Required work → Give back exactly the lines of the material below, starting with the line with "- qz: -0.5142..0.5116" and going on through the line with "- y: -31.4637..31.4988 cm".

Recorded data →
↓↓↓

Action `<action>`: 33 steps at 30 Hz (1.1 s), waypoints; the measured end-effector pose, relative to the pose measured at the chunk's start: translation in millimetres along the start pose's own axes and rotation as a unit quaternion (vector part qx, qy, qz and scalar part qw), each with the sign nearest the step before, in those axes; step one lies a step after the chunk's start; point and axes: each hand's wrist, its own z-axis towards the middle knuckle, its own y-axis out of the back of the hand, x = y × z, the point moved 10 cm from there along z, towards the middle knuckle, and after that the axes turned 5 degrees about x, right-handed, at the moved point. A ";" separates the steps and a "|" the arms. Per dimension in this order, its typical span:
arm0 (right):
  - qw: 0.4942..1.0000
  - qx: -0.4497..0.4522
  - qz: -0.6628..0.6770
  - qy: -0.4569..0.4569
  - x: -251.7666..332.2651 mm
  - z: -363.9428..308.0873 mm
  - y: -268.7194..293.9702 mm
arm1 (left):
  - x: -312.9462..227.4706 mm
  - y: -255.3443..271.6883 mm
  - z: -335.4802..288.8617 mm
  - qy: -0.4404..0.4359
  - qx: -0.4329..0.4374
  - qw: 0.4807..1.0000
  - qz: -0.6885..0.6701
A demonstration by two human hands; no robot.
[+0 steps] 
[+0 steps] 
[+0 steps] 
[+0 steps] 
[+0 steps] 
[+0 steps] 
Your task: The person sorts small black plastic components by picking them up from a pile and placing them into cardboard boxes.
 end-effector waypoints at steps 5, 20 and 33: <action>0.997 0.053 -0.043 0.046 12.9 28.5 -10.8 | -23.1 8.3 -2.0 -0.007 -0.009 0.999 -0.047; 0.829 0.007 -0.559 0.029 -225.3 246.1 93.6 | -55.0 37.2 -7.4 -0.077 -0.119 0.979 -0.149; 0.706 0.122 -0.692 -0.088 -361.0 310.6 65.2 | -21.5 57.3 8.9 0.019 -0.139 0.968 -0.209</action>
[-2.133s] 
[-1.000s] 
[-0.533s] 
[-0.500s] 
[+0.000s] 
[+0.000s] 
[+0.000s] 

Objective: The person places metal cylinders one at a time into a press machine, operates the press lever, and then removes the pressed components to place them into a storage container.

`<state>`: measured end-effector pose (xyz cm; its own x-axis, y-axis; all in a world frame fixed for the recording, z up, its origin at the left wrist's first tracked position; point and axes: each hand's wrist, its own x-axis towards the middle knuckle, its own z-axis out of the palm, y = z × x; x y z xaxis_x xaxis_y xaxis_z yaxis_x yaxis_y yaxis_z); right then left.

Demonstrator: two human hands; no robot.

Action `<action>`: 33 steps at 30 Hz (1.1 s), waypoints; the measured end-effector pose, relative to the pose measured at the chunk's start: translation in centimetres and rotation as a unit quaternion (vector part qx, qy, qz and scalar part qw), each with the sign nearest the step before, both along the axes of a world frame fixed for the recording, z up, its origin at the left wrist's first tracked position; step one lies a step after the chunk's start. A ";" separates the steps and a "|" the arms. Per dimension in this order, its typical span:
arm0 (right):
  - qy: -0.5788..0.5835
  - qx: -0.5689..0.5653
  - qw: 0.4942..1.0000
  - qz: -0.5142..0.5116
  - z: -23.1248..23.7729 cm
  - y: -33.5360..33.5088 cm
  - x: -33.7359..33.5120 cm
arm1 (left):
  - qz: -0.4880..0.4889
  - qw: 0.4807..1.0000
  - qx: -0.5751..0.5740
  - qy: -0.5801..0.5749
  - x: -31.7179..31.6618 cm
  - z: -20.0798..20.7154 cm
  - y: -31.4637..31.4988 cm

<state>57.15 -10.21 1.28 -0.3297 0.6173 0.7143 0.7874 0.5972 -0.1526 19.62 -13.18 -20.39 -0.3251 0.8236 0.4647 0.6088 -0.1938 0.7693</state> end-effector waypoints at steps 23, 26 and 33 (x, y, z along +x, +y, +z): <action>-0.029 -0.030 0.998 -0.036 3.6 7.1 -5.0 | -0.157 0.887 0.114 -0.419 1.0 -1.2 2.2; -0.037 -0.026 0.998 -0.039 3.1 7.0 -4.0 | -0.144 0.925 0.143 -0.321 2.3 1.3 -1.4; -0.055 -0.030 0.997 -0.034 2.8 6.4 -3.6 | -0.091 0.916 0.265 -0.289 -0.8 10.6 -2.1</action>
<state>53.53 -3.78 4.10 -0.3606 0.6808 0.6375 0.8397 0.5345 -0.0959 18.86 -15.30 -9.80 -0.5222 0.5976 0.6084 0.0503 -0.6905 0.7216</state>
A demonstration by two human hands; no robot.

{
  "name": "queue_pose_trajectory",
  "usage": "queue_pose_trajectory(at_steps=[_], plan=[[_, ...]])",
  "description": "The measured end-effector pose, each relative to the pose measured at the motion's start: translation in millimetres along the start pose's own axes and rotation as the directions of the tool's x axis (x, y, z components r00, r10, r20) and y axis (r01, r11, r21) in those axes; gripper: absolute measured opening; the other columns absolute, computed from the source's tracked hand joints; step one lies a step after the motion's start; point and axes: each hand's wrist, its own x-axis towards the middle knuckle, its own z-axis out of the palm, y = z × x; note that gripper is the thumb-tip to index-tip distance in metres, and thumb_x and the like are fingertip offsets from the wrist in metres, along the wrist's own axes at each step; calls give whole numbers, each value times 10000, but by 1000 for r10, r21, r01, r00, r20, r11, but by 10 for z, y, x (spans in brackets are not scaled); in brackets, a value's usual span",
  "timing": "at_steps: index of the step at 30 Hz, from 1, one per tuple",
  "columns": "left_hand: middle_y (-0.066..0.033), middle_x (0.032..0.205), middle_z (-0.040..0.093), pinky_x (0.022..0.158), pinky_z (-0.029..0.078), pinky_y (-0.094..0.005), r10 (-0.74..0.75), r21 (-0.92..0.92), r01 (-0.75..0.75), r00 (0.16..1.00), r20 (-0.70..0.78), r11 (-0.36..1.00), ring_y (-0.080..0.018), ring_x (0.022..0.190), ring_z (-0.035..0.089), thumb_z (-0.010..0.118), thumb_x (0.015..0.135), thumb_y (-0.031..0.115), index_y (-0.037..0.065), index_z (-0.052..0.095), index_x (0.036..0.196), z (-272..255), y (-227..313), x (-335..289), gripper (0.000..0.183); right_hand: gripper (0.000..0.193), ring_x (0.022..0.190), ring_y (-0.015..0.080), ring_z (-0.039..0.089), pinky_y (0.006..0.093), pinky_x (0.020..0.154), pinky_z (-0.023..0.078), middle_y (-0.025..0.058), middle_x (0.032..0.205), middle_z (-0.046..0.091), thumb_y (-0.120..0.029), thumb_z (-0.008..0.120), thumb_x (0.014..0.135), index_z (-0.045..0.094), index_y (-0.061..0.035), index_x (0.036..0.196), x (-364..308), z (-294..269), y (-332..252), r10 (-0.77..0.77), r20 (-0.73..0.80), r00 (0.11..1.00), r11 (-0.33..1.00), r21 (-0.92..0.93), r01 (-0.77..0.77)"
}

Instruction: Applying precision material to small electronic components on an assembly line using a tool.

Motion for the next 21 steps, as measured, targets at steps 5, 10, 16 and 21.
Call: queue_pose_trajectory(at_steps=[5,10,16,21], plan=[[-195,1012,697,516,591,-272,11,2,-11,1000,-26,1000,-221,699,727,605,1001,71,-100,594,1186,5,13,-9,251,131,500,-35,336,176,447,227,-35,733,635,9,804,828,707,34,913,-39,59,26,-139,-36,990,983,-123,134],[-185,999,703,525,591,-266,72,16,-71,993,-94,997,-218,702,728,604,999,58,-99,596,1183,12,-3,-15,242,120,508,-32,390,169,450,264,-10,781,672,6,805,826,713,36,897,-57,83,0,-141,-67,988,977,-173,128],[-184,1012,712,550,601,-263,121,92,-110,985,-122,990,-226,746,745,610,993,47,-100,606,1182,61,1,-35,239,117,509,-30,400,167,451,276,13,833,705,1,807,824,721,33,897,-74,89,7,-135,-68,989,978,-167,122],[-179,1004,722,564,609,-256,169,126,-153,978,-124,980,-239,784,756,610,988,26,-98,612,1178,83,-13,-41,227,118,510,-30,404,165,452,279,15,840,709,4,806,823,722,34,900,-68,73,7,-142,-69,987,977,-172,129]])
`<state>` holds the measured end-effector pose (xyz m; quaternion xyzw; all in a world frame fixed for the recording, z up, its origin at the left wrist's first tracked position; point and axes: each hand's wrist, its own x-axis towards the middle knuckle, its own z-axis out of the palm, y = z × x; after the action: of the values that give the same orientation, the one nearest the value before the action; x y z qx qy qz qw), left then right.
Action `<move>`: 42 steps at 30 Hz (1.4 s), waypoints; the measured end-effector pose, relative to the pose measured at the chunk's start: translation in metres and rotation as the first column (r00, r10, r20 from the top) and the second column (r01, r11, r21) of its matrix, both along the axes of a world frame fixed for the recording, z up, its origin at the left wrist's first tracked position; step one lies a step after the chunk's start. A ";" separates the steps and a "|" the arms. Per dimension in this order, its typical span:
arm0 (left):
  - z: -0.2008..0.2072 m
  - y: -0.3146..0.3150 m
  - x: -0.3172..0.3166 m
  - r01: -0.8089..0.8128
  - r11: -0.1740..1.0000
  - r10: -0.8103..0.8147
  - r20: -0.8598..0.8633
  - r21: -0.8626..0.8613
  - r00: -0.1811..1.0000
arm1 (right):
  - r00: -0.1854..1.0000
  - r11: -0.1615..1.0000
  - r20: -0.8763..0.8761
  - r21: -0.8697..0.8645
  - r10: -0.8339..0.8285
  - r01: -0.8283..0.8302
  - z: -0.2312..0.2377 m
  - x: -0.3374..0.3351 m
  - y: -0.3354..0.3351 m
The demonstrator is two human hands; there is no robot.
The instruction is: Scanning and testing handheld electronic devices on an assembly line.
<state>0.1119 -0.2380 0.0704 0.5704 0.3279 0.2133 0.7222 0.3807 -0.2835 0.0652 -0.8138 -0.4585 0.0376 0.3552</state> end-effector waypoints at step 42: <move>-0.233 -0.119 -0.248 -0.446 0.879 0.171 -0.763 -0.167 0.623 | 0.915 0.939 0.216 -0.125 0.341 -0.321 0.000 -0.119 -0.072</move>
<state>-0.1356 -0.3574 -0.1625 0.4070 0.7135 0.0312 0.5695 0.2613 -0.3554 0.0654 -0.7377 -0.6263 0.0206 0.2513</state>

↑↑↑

Finished exercise →
  - qz: -0.5142..0.5116
  - z: -23.1248..23.7729 cm
  - y: -33.5360..33.5088 cm
  - x: -33.7359..33.5120 cm
arm1 (left):
  - qz: -0.4880..0.4889
  - qw: 0.4807..1.0000
  - qx: -0.5751..0.5740
  - qy: -0.5801..0.5749
  - x: -31.7179..31.6618 cm
  - z: -20.0798..20.7154 cm
  - y: -31.4637..31.4988 cm

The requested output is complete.